INSTRUCTIONS TO FOLLOW:
Establish how many lines in the material include the string "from" and report it as a lone number.

(RECORDED INFORMATION)

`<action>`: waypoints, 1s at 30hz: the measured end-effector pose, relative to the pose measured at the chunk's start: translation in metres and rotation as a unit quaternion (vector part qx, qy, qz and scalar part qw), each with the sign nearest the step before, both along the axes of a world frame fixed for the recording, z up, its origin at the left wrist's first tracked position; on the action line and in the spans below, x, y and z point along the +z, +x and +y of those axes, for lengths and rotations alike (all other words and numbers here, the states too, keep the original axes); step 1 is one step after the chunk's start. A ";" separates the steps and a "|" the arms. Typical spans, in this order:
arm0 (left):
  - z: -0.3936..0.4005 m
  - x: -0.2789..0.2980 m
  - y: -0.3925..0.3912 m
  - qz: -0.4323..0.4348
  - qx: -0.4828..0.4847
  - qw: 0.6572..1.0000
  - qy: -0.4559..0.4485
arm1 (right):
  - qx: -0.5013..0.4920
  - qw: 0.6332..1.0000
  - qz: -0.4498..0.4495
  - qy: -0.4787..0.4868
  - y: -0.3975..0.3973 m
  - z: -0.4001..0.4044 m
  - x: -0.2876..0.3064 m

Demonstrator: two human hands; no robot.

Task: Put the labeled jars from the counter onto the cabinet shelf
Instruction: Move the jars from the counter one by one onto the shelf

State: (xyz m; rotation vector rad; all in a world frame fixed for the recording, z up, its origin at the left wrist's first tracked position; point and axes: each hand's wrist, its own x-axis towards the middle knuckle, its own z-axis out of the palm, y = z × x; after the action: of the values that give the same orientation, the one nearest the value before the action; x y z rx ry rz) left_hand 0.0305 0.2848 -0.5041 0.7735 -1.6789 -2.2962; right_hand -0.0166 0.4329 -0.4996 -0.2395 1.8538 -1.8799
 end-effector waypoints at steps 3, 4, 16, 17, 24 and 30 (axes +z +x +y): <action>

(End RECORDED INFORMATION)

RESPONSE:
2